2006年10月12日
容リ法の「MR優先策」の見直しが急務
プラ容器包装リサイクル協が行政府に要請
【カテゴリー】:行政/団体(原料/樹脂/化成品、環境/安全)
【関連企業・団体】:なし

 プラスチック容器包装リサイクル推進協議会は11日に開催された産業構造審議会廃棄物・リサイクル小委員会に「プラスチック製容器包装における材料リサイクル優先の見直しに係わる意見書」を提出、経済産業省と環境省に対して容器包装リサイクル法に基づく材料リサイクル優先ルールを早期に見直すよう要望した。
 
 具体策としては(1)19年度の入札選定における材料リサイクル優先を「一定の基準の下で」行うこととし、適切な制限を設定すること(2)環境負荷の低減に向けた検討を早急に実施し、再商品化手法について適切な再評価を行い、再商品化を見直すことの2点を提案している。
  
 同協議会がこうした内容の要望書を提出したのは、市町村によって分別収集されたプラスチック製容器包装を国の指定法人(日本容器包装リサイクル協会)が再商品事業者に委託してリサイクルを促していく際に材料リサイクル手法(マテリアル・リサイクル=MR)を優先されたままでいくと、遠からず容器包装リサイクル法によるリサイクルシステムが行き詰まると懸念しているからだ。

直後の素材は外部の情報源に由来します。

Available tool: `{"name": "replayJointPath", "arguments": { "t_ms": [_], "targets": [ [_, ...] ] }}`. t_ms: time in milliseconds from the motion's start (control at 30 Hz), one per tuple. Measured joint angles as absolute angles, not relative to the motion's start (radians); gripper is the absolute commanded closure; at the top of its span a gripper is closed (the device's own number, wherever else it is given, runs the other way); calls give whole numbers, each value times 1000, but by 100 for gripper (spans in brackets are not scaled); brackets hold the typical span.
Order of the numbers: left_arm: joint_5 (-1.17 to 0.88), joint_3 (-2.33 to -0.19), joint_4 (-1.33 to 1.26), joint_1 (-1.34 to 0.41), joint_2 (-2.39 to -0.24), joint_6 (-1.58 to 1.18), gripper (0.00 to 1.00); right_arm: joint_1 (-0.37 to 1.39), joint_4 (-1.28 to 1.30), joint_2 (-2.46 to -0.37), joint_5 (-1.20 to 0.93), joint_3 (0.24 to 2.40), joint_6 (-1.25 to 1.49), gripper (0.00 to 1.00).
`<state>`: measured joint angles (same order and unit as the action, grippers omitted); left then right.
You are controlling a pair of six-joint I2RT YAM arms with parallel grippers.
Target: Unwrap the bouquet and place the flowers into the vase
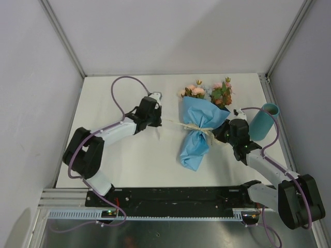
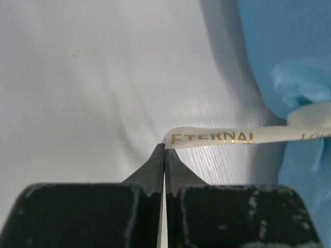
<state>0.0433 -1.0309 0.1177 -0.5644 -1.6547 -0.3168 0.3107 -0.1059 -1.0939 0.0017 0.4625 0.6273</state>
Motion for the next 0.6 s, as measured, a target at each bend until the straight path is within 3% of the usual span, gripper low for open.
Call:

 同協議会では、現在のシステムが続けられていけば19年度におけるケミカル・リサイクル手法(高炉還元剤化、コークス炉原料化、ガス化、油化)が全体の30%以下に低下し、事業者の中には採算を維持できなくなって撤退するところも現われると予想している。また、近い将来はMRが全てを占めるようになって他の手法によるリサイクル量が皆無となり、その結果全体のリサイクル率が急速に低下してやがては容リ法によるリサイクルシステム自体が崩壊する危険性もあると判断している。